Music Reviews
You Are There

Mono You Are There

(Temporary Residence) Rating - 7/10

The Japanese have an uncanny ability to take a western idea and improve it with logic, simplicity, and free thinking beyond the constraints of our contrived ideals and pretensions, until it is returned to us near-perfected, making everything that came before it obsolete. Technology, transport, architecture...

But music, great music, we still have that over them, right? I mean, Cornelius made a brief inroad to world domination, and The Boredoms remain as unconventional as ever, but mostly we are vaguely charmed by their quirkiness and slightly uncool, over-reaching enthusiasm to replicate our music and fashion. Here is where Mono come in.
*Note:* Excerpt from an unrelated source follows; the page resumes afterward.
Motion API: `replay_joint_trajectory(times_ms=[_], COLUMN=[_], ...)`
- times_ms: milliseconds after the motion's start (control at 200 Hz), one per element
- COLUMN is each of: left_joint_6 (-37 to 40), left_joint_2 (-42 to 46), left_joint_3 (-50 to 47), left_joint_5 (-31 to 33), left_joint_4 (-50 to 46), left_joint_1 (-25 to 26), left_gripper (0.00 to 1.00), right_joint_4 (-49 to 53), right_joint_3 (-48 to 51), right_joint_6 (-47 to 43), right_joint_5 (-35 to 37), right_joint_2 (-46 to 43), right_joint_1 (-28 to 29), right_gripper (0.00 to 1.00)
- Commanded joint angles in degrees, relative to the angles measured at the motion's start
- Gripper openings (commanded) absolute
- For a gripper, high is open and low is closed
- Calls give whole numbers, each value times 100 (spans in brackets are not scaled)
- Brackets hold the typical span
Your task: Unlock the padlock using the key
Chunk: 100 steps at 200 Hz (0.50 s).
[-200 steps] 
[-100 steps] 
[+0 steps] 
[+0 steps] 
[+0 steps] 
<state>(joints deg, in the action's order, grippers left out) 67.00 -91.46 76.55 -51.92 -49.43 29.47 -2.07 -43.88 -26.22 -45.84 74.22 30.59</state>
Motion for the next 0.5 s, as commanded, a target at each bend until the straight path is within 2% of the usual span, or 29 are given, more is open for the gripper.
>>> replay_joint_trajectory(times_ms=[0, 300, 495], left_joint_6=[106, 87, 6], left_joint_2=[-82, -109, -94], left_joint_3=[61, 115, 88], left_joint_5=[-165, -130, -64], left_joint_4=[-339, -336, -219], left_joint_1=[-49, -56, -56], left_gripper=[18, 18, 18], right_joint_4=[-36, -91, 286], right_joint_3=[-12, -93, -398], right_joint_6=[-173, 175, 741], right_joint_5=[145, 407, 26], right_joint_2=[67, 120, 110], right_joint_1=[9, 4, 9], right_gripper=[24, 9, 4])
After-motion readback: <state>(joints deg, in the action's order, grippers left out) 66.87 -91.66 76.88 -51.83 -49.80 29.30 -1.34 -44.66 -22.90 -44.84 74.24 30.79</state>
Following a brief but inspiring UK tour last year, the Japanese quartet have emerged from the shadows with their fourth offering, You Are There, their most polished to date. Again the band have teamed up with long-term producer Steve Albini, and, still full of the loud crescendos and the delicately quiet interludes of 2003's Walking Cloud And Deep Red Sky..., You Are There represents a band rising in confidence and creativity. The Flames Beyond The Cold Mountain, sets the cinematic grandeur, resonating with haunting, tenterhooked strings followed by guitars layered into sonic outbursts. A Heart Has Asked For Pleasure glistens like snow falling in a nuclear winter, whilst the final track Moonlight throws in a surprising Calexican, Dick Dale on valium influence, possibly indicating Mono's next move.

You Are There has most of the elements from previous albums, even some of the more violent Sabbathesque moments from their more sinister second album One More Step And You Die, but there is always a point when a band finally finds itself, and attains a pinnacle, equalling the sum of its parts. Mono certainly aren't the finished article yet, and You Are There isn't their masterpiece, but you feel that they, like their contemparies Sigur Ros, Mogwai and Godspeed, have yet to find another gear, to create a record that lives up to the live performances. A record no more commercial than its predecessors, but complete, unrelentless, and transcendent to the point of mind-blowing. For now though, Mono are steadily building up a head of steam, no longer riding on the coat-tails of Stuart Braithwaite and co., but finding their own brand of melancholic beauty and ambient drone. Small pebbles are definitely growing into great rocks.